L’intégration au catalogue officiel : la conquête mondiale et l'héritage FAF
Face au succès grandissant et à la robustesse incontestable du concept sur le terrain, la direction générale de Citroën à Paris ne tarde pas à s'intéresser de très près à cette invention périphérique. Loin de rejeter cette initiative artisanale qui utilise ses propres organes mécaniques, le constructeur perçoit immédiatement le potentiel stratégique d'un tel véhicule pour pénétrer les marchés des pays en voie de développement. En 1969, Citroën franchit le pas et rachète officiellement la licence de la Baby Brousse aux Ateliers et Forges de l'Ebrié.
L'objectif de ce rachat est limpide : standardiser le concept pour le déployer à l'échelle internationale sous la forme d'un programme de véhicules à bas coût, faciles à assembler localement à partir de kits de pièces mécaniques expédiés depuis la France.

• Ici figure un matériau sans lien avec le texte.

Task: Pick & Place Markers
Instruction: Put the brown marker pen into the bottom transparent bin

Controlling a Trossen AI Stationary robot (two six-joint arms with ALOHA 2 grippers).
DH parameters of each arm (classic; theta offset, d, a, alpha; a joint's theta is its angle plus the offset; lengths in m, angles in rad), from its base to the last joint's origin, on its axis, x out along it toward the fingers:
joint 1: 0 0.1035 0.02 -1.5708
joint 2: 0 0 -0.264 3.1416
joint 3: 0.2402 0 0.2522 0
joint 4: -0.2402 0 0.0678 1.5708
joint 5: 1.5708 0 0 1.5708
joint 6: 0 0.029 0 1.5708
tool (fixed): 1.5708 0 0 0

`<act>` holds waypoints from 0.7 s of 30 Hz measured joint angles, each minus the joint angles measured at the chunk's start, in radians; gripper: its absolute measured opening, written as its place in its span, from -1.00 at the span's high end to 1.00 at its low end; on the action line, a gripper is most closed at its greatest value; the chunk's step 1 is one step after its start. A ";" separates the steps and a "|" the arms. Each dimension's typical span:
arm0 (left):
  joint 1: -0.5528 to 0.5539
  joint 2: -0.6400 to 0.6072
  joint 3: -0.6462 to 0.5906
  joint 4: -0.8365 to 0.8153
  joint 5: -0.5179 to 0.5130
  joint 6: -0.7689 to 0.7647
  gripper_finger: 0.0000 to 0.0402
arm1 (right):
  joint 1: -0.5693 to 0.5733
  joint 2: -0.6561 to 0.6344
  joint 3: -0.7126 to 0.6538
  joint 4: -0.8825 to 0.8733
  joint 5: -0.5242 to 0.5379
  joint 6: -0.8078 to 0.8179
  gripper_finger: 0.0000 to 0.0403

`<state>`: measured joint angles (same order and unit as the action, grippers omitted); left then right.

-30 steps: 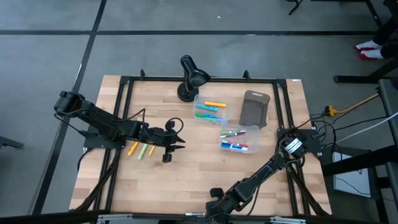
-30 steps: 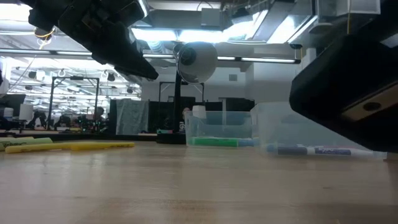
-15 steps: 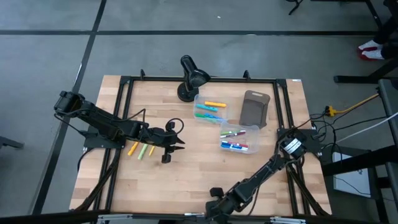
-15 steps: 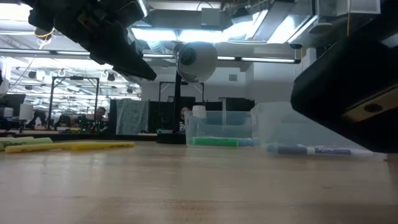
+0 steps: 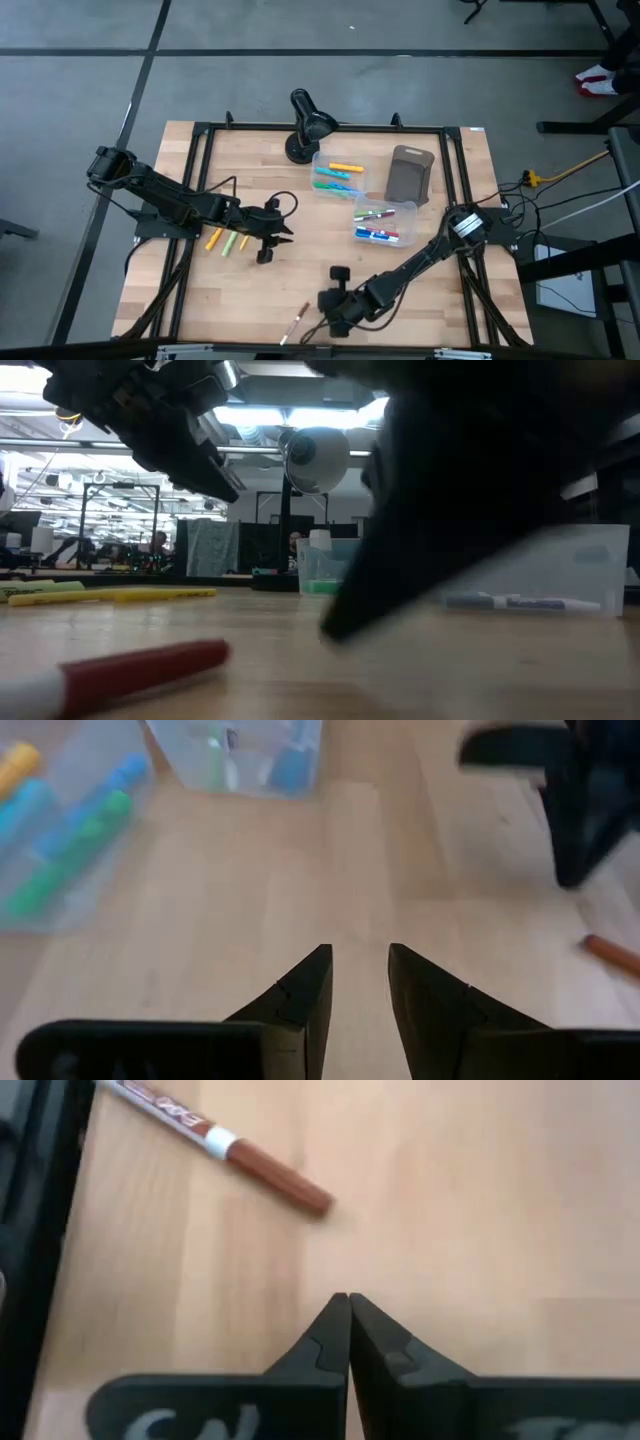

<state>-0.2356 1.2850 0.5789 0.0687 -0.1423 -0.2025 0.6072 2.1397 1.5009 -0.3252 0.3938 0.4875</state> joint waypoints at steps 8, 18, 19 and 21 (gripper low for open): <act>-0.005 0.000 0.000 -0.087 0.226 -0.169 0.52 | -0.031 -0.129 0.001 -0.136 0.064 -0.016 0.97; -0.092 0.000 0.000 -0.141 0.499 -0.418 0.52 | 0.015 -0.258 0.002 -0.068 0.061 -0.369 0.97; -0.104 0.000 0.000 -0.140 0.459 -0.465 0.52 | 0.022 -0.266 -0.001 -0.069 0.087 -0.389 0.97; -0.135 0.000 0.000 -0.147 0.380 -0.521 0.53 | 0.029 -0.285 -0.030 -0.079 0.108 -0.417 0.97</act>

Cette décision visionnaire va donner naissance à une formidable et unique descendance internationale, adaptée aux spécificités de chaque pays d'accueil. On verra ainsi éclore la Dalat au Vietnam, qui connaîtra un immense succès populaire avec plus de 5 000 unités produites, la Jiane Méhari en Iran avec plus de 9 000 exemplaires, mais également la Yagán au Chili ou encore la célèbre Pony en Grèce, véritable best-seller hellénique vendu à près de 17 000 unités.
Cette approche décentralisée trouve son apogée technique et marketing à la fin des années 1970 avec le lancement officiel par la marque du programme FAF (Facile à Fabriquer, Facile à Financer). Directement inspiré par la logique de construction de la Baby Brousse, le concept FAF consistait à fournir aux gouvernements ou aux industriels locaux les éléments moteurs et le châssis, tout en leur laissant le soin de découper et d'assembler la carrosserie en tôle plane selon leurs propres ressources. La petite voiture née à Abidjan est ainsi devenue le chef de file d'une stratégie de mondialisation inclusive, démontrant que la simplicité technique pouvait constituer une réponse universelle aux besoins de mobilité de plusieurs continents.
La Citroën Baby Brousse demeure un cas d'école absolument fascinant dans les annales de l'industrie automobile contemporaine. Elle incarne la quintessence de la « Citroën du bout du monde », un véhicule dont l'ADN n'a pas été dicté par les standards rigides des ingénieurs de la métropole, mais entièrement façonné par et pour les réalités exigeantes du terrain africain. En comprenant la pertinence économique et la robustesse de ce projet né à Abidjan, la marque a su faire preuve d'une formidable ouverture d'esprit commerciale. En récupérant cette licence pour la diffuser mondialement, le constructeur a considérablement renforcé sa présence et sa crédibilité dans les régions émergentes de la planète, transformant un outil de travail ivoirien en une audacieuse lignée de véhicules universels.